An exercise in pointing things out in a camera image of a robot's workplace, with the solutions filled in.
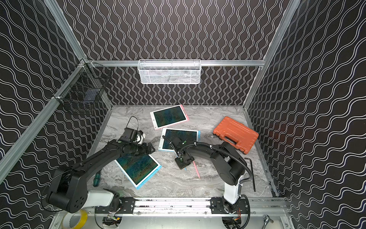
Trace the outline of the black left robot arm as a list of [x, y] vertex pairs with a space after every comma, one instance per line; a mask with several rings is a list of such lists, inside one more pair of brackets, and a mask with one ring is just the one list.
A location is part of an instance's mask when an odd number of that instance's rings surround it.
[[123, 156], [144, 156], [155, 152], [151, 143], [128, 143], [111, 140], [100, 151], [84, 161], [70, 167], [56, 169], [45, 198], [46, 203], [68, 213], [76, 213], [83, 208], [119, 208], [119, 194], [114, 191], [89, 191], [87, 182], [106, 165]]

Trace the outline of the blue writing tablet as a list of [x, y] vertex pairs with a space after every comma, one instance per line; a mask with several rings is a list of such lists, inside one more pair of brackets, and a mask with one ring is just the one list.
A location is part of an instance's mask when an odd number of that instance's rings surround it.
[[136, 189], [140, 189], [162, 165], [151, 155], [124, 156], [114, 161]]
[[167, 137], [169, 140], [180, 138], [181, 140], [198, 141], [200, 139], [200, 135], [201, 131], [199, 130], [163, 128], [158, 150], [174, 152], [173, 148], [169, 144], [169, 141], [164, 140], [163, 136]]

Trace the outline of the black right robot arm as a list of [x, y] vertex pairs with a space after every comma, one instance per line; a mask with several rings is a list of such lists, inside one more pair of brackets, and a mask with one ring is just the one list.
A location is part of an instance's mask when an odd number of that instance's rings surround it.
[[197, 157], [211, 161], [221, 180], [225, 183], [223, 201], [229, 207], [238, 204], [241, 198], [241, 186], [254, 178], [252, 170], [244, 158], [229, 143], [220, 145], [199, 142], [192, 139], [182, 140], [178, 137], [169, 140], [169, 146], [177, 154], [176, 164], [183, 169], [194, 162]]

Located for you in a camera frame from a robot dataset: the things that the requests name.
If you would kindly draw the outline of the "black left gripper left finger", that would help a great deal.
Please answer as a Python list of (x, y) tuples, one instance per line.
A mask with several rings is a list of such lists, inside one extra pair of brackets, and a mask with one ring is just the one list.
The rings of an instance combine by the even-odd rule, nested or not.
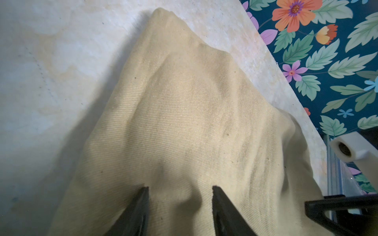
[(149, 220), (149, 188), (141, 188), (105, 236), (146, 236)]

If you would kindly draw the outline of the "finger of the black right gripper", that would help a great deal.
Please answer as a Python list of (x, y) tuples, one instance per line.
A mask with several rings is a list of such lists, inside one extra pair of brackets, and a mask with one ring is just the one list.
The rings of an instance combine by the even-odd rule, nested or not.
[(308, 218), (336, 236), (376, 236), (378, 234), (378, 196), (326, 196), (305, 202)]

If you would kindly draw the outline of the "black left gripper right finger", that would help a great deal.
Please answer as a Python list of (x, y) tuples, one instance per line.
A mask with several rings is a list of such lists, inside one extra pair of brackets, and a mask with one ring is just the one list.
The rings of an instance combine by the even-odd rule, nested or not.
[(219, 186), (213, 186), (212, 213), (216, 236), (257, 236)]

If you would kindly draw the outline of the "khaki pants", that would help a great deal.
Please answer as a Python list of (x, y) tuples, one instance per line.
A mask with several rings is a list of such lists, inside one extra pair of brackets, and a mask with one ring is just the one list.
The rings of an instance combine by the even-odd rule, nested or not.
[(150, 189), (150, 236), (213, 236), (220, 186), (259, 236), (327, 236), (308, 145), (232, 56), (156, 9), (85, 143), (51, 236), (102, 236)]

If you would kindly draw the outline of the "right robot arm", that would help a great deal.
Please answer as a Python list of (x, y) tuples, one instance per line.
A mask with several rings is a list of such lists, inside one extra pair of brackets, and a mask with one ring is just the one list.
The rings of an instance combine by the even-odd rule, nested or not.
[(378, 234), (378, 128), (345, 133), (327, 146), (327, 192), (305, 214), (335, 236)]

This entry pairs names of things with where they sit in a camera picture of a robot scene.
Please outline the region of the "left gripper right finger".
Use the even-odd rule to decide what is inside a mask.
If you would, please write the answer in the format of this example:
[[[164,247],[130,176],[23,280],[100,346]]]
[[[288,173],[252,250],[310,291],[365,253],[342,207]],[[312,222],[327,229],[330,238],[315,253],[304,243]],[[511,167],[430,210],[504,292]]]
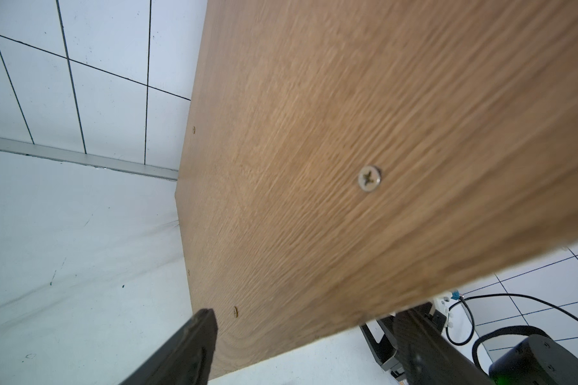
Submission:
[[[492,381],[414,309],[395,316],[398,360],[410,385],[488,385]]]

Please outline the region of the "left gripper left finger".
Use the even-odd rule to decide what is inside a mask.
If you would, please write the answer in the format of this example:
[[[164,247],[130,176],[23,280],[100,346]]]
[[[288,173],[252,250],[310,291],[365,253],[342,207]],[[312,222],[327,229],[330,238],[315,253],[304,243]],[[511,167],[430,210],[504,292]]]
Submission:
[[[201,309],[122,383],[206,385],[217,336],[214,311]]]

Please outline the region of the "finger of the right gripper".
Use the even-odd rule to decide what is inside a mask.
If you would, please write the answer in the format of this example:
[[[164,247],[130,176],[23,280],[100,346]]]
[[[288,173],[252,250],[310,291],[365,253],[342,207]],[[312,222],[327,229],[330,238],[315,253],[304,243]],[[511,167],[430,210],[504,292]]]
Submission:
[[[390,373],[404,373],[404,367],[398,359],[398,341],[393,333],[394,315],[377,319],[377,325],[383,331],[382,337],[376,339],[367,324],[360,325],[360,330],[374,357],[375,362]]]

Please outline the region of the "wooden three-tier shelf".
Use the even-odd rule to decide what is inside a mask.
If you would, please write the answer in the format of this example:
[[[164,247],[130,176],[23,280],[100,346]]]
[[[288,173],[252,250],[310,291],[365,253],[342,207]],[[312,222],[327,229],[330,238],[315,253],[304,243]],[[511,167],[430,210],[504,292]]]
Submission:
[[[210,1],[175,194],[210,375],[578,241],[578,1]]]

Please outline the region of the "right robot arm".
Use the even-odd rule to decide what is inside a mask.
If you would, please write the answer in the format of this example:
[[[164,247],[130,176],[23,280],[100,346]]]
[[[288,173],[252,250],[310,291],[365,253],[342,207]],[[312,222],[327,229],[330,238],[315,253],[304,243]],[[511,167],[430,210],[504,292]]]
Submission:
[[[507,327],[480,338],[525,337],[485,372],[476,351],[467,359],[424,314],[404,311],[377,324],[384,332],[380,340],[360,326],[375,361],[408,384],[578,384],[578,358],[535,327]]]

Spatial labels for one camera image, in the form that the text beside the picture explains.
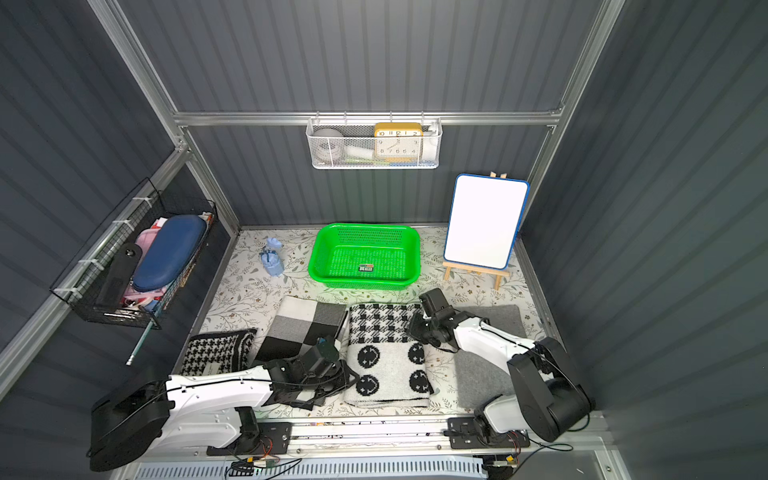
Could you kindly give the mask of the dark grey scarf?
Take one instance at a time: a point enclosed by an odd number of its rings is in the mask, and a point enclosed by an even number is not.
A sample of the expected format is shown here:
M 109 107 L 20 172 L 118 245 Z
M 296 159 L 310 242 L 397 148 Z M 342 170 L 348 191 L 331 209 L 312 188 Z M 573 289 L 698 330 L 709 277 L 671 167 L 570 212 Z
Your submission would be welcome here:
M 486 318 L 490 325 L 512 335 L 527 337 L 517 305 L 467 307 L 469 313 Z M 454 355 L 457 404 L 475 410 L 498 396 L 514 394 L 508 373 L 477 354 L 461 350 Z

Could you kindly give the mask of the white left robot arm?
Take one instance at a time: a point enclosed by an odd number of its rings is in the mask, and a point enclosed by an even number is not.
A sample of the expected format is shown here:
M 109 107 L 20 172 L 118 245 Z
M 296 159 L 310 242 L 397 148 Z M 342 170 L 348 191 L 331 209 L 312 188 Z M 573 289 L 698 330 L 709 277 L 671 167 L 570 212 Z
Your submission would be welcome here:
M 330 339 L 237 372 L 161 377 L 148 369 L 93 405 L 89 466 L 108 472 L 149 452 L 188 449 L 271 454 L 278 442 L 258 424 L 257 410 L 273 404 L 313 409 L 359 380 Z

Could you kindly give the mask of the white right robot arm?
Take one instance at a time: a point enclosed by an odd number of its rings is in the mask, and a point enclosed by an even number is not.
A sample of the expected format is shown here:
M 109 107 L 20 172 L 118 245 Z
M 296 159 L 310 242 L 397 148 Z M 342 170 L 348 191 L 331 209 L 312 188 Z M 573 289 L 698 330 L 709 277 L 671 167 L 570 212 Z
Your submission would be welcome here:
M 514 394 L 498 396 L 475 413 L 479 438 L 529 430 L 552 442 L 595 409 L 578 369 L 558 340 L 534 341 L 507 333 L 484 317 L 451 306 L 439 288 L 419 300 L 421 311 L 408 326 L 412 339 L 472 353 L 509 375 Z

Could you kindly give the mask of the smiley face patterned scarf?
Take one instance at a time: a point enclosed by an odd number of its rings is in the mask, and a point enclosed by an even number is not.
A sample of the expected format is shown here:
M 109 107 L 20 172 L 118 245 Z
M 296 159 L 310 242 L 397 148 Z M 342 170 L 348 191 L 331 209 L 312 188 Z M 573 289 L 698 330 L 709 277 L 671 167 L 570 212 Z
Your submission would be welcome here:
M 424 346 L 409 335 L 418 304 L 357 304 L 349 309 L 346 362 L 359 375 L 344 402 L 356 408 L 425 408 L 433 388 Z

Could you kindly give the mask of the grey black checked scarf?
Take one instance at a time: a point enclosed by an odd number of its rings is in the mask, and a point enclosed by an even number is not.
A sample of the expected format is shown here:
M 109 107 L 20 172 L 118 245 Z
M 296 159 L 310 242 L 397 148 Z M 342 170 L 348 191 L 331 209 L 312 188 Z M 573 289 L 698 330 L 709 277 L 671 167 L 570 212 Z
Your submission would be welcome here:
M 285 297 L 255 359 L 293 358 L 307 352 L 319 339 L 340 340 L 347 311 L 343 304 Z

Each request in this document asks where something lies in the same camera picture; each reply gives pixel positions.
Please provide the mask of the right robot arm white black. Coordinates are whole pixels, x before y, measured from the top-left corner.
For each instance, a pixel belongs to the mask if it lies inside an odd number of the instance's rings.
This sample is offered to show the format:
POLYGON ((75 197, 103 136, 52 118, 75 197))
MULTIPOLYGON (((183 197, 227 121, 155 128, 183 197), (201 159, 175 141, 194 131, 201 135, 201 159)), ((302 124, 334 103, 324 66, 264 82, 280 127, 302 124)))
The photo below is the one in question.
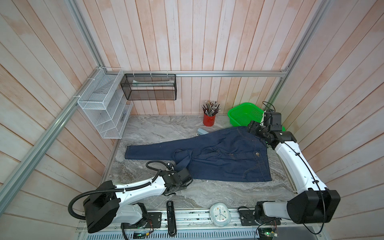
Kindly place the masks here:
POLYGON ((264 224, 275 219, 291 220, 296 224, 325 224, 331 221, 341 197, 330 190, 312 170, 296 138, 279 125, 264 126, 255 121, 248 132, 265 140, 283 161, 297 190, 287 202, 260 201, 255 206, 255 220, 264 224))

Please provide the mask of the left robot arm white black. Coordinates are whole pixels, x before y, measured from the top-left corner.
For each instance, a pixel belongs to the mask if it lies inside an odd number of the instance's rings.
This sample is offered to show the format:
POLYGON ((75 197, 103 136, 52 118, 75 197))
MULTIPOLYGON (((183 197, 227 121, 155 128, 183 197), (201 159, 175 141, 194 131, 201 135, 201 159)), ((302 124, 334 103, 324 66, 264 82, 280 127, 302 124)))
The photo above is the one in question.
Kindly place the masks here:
POLYGON ((81 193, 68 204, 69 214, 78 220, 85 221, 88 233, 93 234, 107 228, 111 224, 126 224, 142 228, 149 224, 148 211, 141 200, 153 196, 171 196, 186 189, 193 177, 188 169, 177 170, 172 163, 158 161, 165 169, 151 167, 155 176, 147 180, 125 185, 112 181, 102 183, 92 191, 81 193))

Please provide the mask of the dark blue denim trousers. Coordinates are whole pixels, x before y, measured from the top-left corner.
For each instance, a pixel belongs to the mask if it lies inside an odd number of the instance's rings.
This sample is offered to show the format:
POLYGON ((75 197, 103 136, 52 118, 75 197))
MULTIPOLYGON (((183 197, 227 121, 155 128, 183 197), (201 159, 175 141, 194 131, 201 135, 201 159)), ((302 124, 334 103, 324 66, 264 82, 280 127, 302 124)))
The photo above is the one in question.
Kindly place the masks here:
POLYGON ((190 139, 128 146, 127 160, 174 161, 194 179, 224 182, 270 182, 266 142, 232 127, 190 139))

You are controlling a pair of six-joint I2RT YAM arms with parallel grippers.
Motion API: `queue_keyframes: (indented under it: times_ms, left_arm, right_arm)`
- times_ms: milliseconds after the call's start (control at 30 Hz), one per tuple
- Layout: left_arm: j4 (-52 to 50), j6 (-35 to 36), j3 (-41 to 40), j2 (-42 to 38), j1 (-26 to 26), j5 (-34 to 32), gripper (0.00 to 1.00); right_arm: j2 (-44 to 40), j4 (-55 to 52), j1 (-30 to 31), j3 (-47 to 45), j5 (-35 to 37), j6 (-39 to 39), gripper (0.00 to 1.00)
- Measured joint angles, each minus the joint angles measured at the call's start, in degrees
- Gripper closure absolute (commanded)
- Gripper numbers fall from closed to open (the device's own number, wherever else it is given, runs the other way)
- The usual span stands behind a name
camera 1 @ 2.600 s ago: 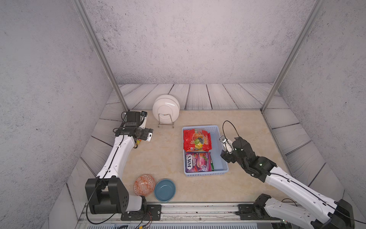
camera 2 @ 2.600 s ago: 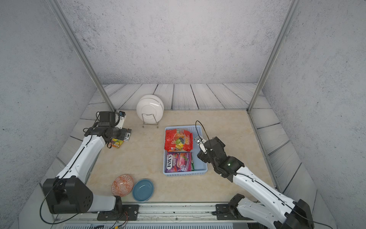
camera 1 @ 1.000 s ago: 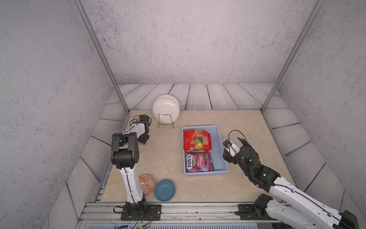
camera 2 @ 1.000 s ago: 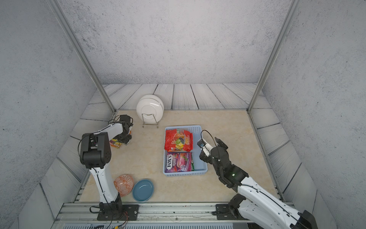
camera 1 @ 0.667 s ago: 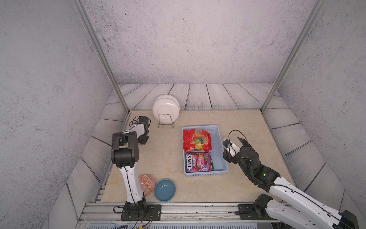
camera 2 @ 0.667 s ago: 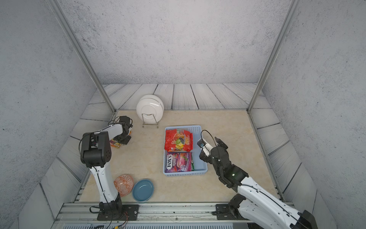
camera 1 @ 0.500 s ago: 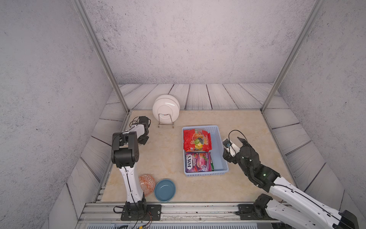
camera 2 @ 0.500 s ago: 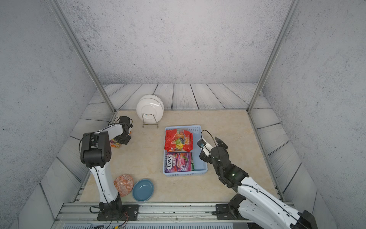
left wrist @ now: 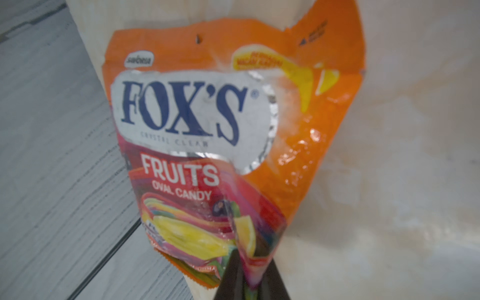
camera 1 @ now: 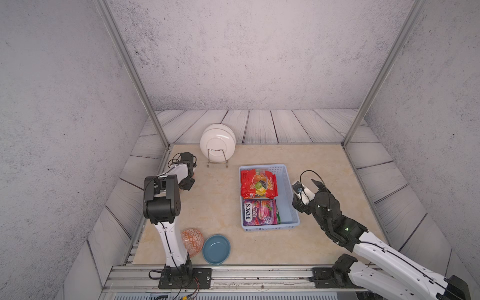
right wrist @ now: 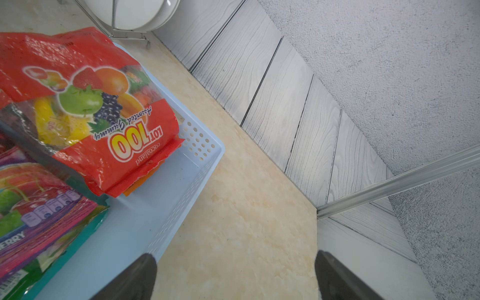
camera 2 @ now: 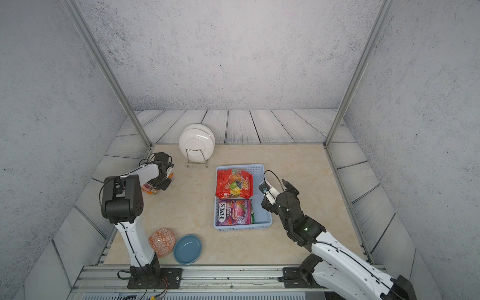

◆ ◆ ◆ ◆ ◆ ◆ ◆

▸ Exercise objective
Take the lines from the start of the entries through the line containing "Trace the outline of the black left" and set them down exactly, leaving out every picture.

▸ Task result
An exercise in pointing things out in a camera image of a robot's workplace, with the solutions filled in.
Trace the outline of the black left robot arm as a list of [x, y] vertex pairs with a space after every comma, one instance per line; a mask with several rings is a list of such lists, inside one more pair of brackets, and a mask with one ring is just the one list.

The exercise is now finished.